I'm not one of those who appreciates all fifteen quartets equally: I have four (a quartet!) which are firm favourites, and seldom listen to the rest. If this means I'm unequal to the demands of the composer's genius, then so be it. For me, the 15th communicated anguish and suffering so effectively I could find no solace in it, only distress and discomfort, and I'm in no hurry to seek it out again...
posted by misteraitch at 6:18 AM on October 30, 2011


Some will insist on their Shostakovich being Soviet, their Chopin Polish, and their Debussy French

Yeah, the absurdly essentialist nationalism that seems taken for granted in most mainstream discussion of classical music traditions has always rubbed me the wrong way. Polish make music like *this* Germans make music like *this* French make music like *this*...ad nauseum.

There's a there there, I'm sure, but the way sometimes obvious national trends in composition get reified into Ways Of Making Music For Those People In That Land Over There stinks more than a little. Sorry, Trurl, but "you don't ask non-Soviets to play the Shostakovich quartets" is kinda pathetic.
posted by mediareport at 8:26 AM on October 30, 2011


Sorry, Trurl, but "you don't ask non-Soviets to play the Shostakovich quartets" is kinda pathetic.

I cite Charlie Parker - surely more knowlegeable on the subject of music making than either of us - who said, "If you don't live it, it won't come out of your horn."

The quartets are steeped in the experience of Soviet terror. As victims of that terror, the Borodin Quartet has an interpretive advantage in this music over, say, the Emerson Quartet - an advantage that can't simply be argued (or insulted) away.
posted by Trurl at 8:51 AM on October 30, 2011


See, I disagree completely. The experience of political terror is fairly universal, and certainly the terror of mortality is something you don't have to be from one given country at one given time.
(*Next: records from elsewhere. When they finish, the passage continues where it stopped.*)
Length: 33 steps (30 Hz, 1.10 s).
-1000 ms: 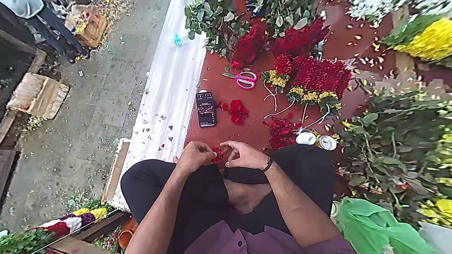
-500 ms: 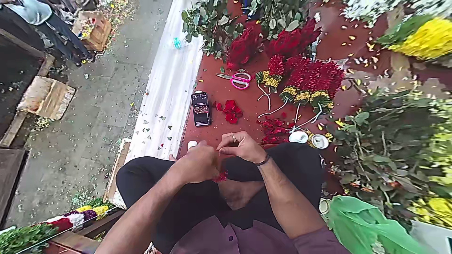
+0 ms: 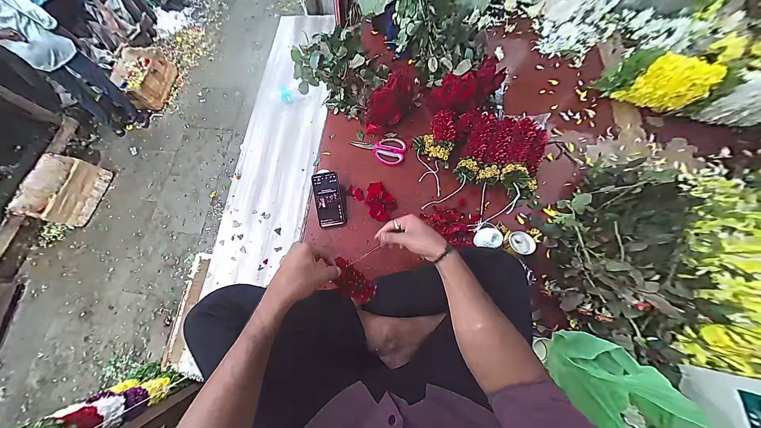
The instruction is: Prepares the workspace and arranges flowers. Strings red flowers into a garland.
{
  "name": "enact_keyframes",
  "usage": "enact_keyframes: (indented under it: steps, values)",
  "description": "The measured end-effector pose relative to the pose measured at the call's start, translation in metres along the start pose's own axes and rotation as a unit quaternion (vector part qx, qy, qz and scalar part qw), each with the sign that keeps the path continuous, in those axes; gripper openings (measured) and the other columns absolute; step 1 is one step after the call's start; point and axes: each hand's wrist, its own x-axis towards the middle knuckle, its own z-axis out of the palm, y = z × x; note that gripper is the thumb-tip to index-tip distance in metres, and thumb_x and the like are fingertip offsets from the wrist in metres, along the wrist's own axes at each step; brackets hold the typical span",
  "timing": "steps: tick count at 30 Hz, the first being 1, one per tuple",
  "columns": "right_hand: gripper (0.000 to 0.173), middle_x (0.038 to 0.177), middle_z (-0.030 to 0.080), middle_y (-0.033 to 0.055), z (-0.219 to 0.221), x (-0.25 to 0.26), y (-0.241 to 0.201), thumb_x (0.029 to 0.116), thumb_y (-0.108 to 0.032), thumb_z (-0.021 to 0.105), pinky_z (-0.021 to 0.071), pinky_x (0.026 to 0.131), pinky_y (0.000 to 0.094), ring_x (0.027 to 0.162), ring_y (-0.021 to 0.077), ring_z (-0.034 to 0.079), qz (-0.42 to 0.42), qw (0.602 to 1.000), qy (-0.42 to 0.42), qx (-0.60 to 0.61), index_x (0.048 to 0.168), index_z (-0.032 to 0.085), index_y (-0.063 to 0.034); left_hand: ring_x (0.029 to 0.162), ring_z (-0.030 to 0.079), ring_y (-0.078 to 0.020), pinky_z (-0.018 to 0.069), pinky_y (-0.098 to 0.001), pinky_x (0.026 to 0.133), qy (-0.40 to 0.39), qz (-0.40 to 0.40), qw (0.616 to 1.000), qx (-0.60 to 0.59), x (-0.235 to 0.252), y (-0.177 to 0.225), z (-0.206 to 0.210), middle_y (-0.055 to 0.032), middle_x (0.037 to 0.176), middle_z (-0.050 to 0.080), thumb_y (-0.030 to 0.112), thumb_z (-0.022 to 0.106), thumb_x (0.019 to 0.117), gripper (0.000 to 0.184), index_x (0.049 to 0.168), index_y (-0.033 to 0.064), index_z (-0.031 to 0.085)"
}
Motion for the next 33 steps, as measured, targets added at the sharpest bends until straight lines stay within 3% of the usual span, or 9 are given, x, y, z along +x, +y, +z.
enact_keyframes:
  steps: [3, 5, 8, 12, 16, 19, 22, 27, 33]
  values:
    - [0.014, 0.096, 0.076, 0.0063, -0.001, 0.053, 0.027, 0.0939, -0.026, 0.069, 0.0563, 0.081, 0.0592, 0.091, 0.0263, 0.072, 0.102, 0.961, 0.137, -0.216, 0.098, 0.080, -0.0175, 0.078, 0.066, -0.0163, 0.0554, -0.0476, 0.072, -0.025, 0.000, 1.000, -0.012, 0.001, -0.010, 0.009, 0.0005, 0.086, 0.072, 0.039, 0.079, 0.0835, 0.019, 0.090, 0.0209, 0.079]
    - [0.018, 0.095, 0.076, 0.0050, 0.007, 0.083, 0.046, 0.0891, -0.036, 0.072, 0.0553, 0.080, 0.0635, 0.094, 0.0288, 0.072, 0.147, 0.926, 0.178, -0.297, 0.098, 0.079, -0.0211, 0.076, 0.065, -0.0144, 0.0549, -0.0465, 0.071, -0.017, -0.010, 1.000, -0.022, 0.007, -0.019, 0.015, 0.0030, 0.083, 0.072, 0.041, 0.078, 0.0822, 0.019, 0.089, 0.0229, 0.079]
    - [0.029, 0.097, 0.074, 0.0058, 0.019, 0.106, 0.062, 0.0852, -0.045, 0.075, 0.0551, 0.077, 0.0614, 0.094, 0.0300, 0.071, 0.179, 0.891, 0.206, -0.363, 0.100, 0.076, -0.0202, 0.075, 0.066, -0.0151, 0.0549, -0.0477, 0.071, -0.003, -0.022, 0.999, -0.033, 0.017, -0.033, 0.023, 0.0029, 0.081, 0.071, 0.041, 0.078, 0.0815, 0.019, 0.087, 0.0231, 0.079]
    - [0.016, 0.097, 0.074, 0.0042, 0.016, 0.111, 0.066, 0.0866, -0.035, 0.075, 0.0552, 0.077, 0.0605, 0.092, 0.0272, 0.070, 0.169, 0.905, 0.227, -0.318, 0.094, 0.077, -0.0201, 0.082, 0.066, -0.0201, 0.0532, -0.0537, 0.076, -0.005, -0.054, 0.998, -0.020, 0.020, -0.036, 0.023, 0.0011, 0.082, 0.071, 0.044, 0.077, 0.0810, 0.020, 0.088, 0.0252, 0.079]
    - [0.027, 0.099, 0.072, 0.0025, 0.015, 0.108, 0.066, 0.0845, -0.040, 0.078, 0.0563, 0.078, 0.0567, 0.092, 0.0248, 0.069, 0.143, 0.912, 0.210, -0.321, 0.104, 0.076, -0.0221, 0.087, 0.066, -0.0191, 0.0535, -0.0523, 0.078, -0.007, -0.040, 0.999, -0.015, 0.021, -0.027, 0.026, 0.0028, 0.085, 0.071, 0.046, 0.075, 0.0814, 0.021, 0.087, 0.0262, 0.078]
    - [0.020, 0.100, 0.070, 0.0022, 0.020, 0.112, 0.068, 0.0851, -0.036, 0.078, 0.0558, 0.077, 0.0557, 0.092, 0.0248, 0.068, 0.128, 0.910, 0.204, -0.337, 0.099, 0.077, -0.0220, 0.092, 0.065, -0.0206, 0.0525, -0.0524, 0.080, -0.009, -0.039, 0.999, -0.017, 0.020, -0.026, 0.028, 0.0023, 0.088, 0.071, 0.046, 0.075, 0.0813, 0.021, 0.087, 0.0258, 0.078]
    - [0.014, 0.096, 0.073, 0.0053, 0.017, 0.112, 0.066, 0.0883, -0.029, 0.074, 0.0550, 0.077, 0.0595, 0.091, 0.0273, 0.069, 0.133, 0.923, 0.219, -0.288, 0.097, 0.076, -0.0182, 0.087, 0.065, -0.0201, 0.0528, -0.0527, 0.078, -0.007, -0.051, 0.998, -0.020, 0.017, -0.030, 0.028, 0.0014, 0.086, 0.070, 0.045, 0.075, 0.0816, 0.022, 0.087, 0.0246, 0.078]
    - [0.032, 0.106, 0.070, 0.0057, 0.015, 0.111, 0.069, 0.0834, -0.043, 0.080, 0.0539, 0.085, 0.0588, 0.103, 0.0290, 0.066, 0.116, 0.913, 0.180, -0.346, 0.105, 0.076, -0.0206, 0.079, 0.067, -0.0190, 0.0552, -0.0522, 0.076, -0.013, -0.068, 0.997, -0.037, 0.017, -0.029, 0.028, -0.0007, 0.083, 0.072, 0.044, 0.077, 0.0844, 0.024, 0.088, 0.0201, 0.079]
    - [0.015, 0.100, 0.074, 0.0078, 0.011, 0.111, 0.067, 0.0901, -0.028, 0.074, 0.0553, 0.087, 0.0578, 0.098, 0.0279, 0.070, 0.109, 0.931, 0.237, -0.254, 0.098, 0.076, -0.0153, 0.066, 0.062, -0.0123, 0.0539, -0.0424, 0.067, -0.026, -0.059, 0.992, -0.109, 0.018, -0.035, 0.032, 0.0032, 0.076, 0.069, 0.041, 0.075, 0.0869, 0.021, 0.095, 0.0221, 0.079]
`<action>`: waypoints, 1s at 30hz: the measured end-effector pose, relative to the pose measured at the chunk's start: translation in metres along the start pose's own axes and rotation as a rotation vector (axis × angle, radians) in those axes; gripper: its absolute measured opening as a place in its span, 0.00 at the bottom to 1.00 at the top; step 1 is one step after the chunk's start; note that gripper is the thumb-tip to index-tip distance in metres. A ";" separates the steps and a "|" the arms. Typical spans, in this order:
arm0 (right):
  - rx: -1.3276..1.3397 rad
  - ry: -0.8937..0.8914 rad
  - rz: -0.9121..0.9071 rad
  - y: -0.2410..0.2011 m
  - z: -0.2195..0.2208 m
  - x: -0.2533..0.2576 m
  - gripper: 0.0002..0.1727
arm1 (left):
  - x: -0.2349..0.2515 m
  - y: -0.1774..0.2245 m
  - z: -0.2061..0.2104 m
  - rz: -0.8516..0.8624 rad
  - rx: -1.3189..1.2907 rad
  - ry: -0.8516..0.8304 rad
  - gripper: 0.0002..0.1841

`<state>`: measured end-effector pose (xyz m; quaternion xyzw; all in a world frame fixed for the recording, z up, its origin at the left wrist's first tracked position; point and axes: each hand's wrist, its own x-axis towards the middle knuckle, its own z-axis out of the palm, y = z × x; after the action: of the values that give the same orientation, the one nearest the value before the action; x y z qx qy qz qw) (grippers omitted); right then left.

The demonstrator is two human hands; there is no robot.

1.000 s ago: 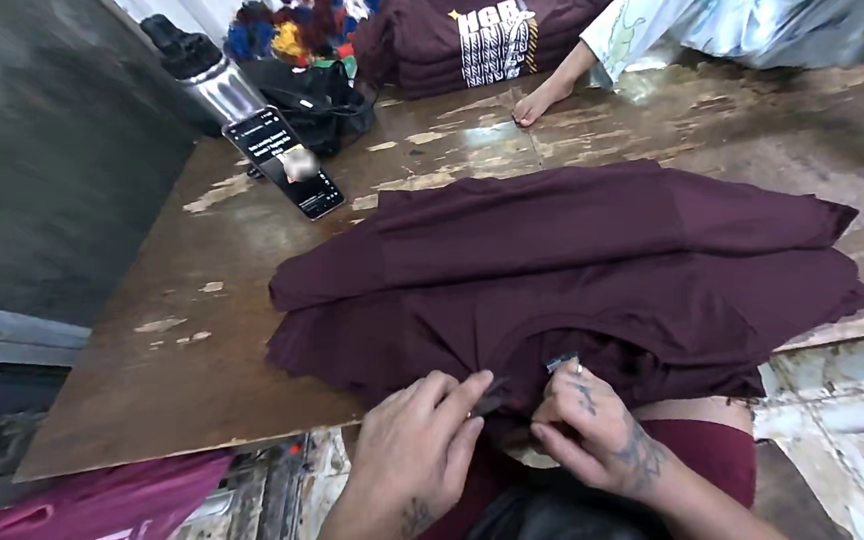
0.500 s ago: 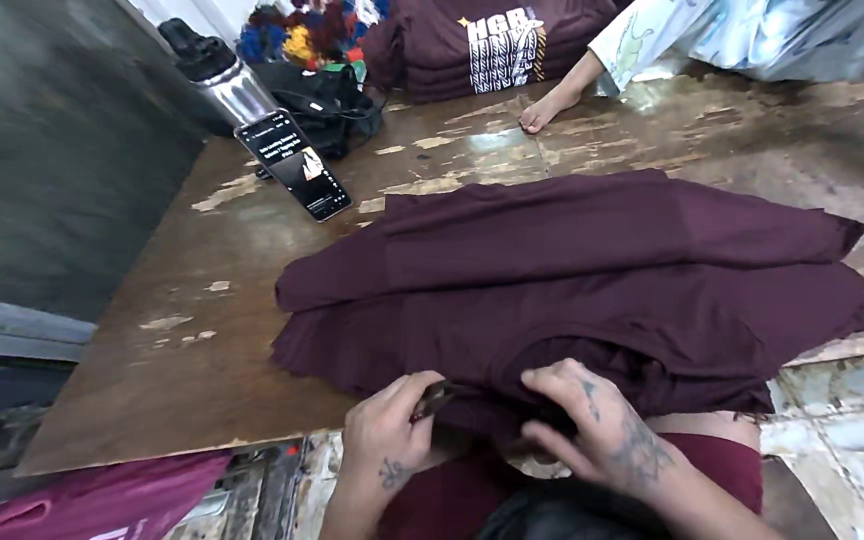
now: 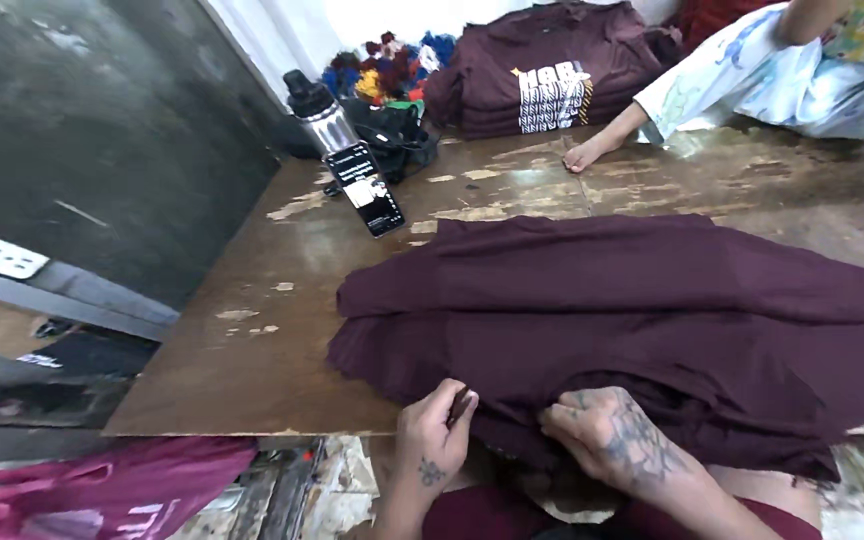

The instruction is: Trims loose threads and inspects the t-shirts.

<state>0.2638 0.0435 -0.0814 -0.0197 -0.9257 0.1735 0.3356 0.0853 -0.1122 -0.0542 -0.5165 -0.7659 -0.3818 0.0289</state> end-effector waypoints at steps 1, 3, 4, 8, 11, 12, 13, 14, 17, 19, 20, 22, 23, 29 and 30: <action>-0.018 0.029 -0.006 -0.001 0.000 0.000 0.13 | -0.002 -0.006 0.001 -0.005 -0.010 -0.010 0.16; 0.034 0.001 0.066 -0.014 -0.018 0.013 0.13 | -0.003 -0.011 0.002 -0.007 -0.038 -0.017 0.16; 0.059 -0.023 0.109 -0.019 -0.026 0.017 0.13 | -0.003 -0.011 0.001 -0.012 -0.044 -0.023 0.16; 0.213 0.024 0.146 -0.016 -0.030 -0.002 0.18 | -0.003 -0.008 0.003 -0.012 -0.026 -0.013 0.16; 0.319 0.049 0.013 -0.018 -0.030 -0.030 0.21 | -0.004 -0.010 0.005 -0.015 -0.031 0.013 0.16; 0.400 0.011 -0.021 -0.028 -0.041 -0.030 0.23 | -0.004 -0.009 0.005 -0.024 -0.037 0.005 0.16; 0.488 -0.052 -0.050 -0.038 -0.053 -0.028 0.25 | -0.004 -0.008 0.005 -0.037 -0.045 -0.015 0.16; 0.563 -0.111 -0.068 -0.046 -0.062 -0.027 0.28 | -0.004 -0.008 0.005 -0.047 -0.052 -0.032 0.16; 0.498 -0.137 -0.038 -0.054 -0.076 -0.039 0.34 | -0.001 -0.003 0.002 -0.077 -0.041 -0.061 0.16; 0.215 -0.063 0.084 -0.039 -0.094 -0.058 0.33 | 0.001 0.001 -0.001 -0.077 -0.064 -0.053 0.16; 0.030 -0.043 0.166 -0.023 -0.105 -0.070 0.31 | 0.000 0.000 -0.001 -0.059 -0.104 -0.041 0.15; -0.238 -0.075 0.317 0.021 -0.123 -0.100 0.29 | -0.005 -0.004 -0.002 0.010 -0.215 0.030 0.16; -0.266 -0.101 0.387 0.039 -0.129 -0.111 0.22 | -0.007 -0.002 -0.002 0.044 -0.258 0.088 0.17; -0.479 0.035 0.364 0.070 -0.188 -0.051 0.14 | 0.056 0.024 -0.015 0.151 -0.074 0.227 0.14; -0.547 0.112 0.346 0.092 -0.185 -0.033 0.15 | 0.076 0.019 -0.011 0.167 0.035 0.227 0.13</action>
<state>0.3981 0.1818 -0.0001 -0.2759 -0.9009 -0.0287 0.3339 0.0609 -0.0572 -0.0023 -0.5314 -0.7186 -0.4205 0.1561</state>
If you'd couched it slightly differently - the "interpretive advantage" you mention in your second version would be only one among many that we could use in choosing among performances - I wouldn't have used that particular word. But yeah, I've long considered the idea (not the person presenting it, of course) pathetic that only people born in a certain nation can play certain music the way it deserves to be played.

That seems horrible to me.
posted by mediareport at 8:59 AM on October 30, 2011


certainly the terror of mortality is something you don't have to be from one given country at one given time to understand and interpret deeply.
posted by mediareport at 9:00 AM on October 30, 2011


The only copy of the quartets I have is the Emerson quartet's interpretation. To my untrained ear it sound incredible but I have heard from others more versed in the subject than me that their approach is too "aggressive".
posted by Ber at 8:32 PM on October 30, 2011


I love Shostakovich's quartets, but his 24 Preludes and Fugues for piano are, I think, my very favorite musical work of any kind.

I'm really only familiar with the Fitzwilliam recordings and a few of the ones done by the Eder Quartet. Someday perhaps I'll get a chance to sit down and listen to the Borodin cycle.